One of the most common questions about screening is why it is offered at certain ages or at set intervals. The answer is that these decisions are based on evidence about when screening is most effective.
For example:
- the age groups invited are those most likely to benefit
- the time between tests is based on how quickly changes are likely to develop
- the type of test used is chosen for its accuracy and reliability.
Every part of a screening programme, from the invitation letter to the test itself, is carefully designed and based on evidence.
Evidence matters in a world of mixed messages
People today are exposed to a wide range of information about health, not all of it accurate.
Screening programmes are grounded in robust, independently reviewed evidence. They are developed through transparent processes and are continually improved and updated as new research becomes available.

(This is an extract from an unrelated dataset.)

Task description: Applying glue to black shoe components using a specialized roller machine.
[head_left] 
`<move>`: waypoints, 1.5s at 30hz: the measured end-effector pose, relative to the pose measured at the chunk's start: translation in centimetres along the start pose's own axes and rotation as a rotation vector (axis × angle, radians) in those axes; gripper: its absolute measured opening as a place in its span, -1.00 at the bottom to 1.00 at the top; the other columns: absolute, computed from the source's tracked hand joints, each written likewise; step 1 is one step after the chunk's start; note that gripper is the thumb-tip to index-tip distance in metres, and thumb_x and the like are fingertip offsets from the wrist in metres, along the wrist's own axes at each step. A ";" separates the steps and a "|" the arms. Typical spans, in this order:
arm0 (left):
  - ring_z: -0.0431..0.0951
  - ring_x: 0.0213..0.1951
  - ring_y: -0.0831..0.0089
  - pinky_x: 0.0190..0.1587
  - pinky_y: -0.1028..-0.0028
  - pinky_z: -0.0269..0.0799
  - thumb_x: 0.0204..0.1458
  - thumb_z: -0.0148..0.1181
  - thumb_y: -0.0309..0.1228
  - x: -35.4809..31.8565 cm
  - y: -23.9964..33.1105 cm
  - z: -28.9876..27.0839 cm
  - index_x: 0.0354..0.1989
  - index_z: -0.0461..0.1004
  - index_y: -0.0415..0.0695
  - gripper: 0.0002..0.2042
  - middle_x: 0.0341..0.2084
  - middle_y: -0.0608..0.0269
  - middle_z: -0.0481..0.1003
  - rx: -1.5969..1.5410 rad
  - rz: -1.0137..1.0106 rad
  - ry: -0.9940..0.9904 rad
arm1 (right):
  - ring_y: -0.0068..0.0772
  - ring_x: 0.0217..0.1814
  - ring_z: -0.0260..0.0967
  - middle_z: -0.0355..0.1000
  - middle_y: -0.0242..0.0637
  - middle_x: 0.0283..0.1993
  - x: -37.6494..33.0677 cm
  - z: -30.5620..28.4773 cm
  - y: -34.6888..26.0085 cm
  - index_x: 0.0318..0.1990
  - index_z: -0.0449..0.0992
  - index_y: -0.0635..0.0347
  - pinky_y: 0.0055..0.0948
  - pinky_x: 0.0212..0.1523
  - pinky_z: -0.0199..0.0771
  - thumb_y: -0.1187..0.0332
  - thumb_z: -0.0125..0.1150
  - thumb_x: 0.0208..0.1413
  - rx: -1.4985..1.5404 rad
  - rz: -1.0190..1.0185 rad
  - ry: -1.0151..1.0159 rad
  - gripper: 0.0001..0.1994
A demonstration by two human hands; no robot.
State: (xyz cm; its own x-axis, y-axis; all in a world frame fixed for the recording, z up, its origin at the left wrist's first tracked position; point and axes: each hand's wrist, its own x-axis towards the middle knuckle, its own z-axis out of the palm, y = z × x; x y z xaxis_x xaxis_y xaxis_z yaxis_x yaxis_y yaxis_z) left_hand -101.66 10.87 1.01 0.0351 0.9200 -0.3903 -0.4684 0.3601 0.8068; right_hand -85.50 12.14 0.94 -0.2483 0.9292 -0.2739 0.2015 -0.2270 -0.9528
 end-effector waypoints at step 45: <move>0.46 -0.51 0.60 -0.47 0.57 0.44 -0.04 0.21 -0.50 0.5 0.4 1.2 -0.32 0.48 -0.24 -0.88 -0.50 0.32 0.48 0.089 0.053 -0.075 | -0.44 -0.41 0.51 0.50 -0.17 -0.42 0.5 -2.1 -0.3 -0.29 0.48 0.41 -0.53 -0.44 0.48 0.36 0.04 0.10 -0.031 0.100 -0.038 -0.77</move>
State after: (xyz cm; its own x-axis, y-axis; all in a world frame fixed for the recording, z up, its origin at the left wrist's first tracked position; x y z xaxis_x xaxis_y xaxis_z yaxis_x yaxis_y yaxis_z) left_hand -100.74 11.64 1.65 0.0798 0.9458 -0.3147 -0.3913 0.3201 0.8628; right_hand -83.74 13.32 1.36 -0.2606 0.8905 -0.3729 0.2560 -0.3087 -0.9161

This strong evidence base helps people make informed decisions about their health.
Screening keeps evolving
Science does not stand still, and neither does screening.
Our screening programmes continue to evolve as new evidence and technologies emerge.
For example:
- we moved to primary HPV testing in CervicalCheck in 2020 because the evidence showed this is a better test with improved outcomes for women
- we’re expanding the eligible age range for BowelScreen in carefully managed stages based on evidence-based recommendations
- we’re part of an international study - the Microb-AI-ome project – exploring whether analysing the gut microbiome using AI can help find early signs of bowel cancer more accurately, and reduce the number of colonoscopies needed as a screening tool
These changes reflect our commitment to continuous improvement. We’re making screening more effective, more accessible and more responsive to people’s needs.
We can eliminate cervical cancer because of science
That heading itself is made possible because of the decades of work by researchers, public health professionals and clinicians.
Because of science, we know that the human papillomavirus (HPV) causes most cases of cervical cancer. We have a vaccine to protect us from the high-risk types of HPV – it’s our first line of protection against cervical cancer. And cervical screening is a test for HPV first, so we can find those people who are most at risk and stop cervical cancer before it starts, or find it earlier when it can be easier to treat and cure.
We’re on track to eliminate cervical cancer in Ireland by 2040.
The next chapter: AI and the future of screening
Artificial intelligence (AI) is the next step in the evolution of science-led screening.
AI has the potential to:
- support clinicians in reading screening tests
- increase efficiency in screening
- support earlier detection of disease
- reduce unnecessary follow-ups for people who take part in screening
- help services plan for growing demand as our population increases.
Importantly, AI will support – not replace - clinical expertise. We have started to implement an AI programme in the National Screening Service. It is another tool that will help us use evidence more effectively to improve outcomes for people.
Choosing screening is choosing science
When you take part in screening, you are engaging with a healthcare system built on decades of research, evidence and clinical expertise.
You are choosing an approach to health that is:
- informed by science
- focused on prevention and earlier diagnosis
- designed to achieve the best possible outcomes.
For the more than one million people who take part in our national screening programmes each year, it is something practical, personal and potentially life-changing. That is screening: science made real.
On World Health Day, stand with science by engaging with evidence, facts and science-based guidance to protect your health. Choose screening.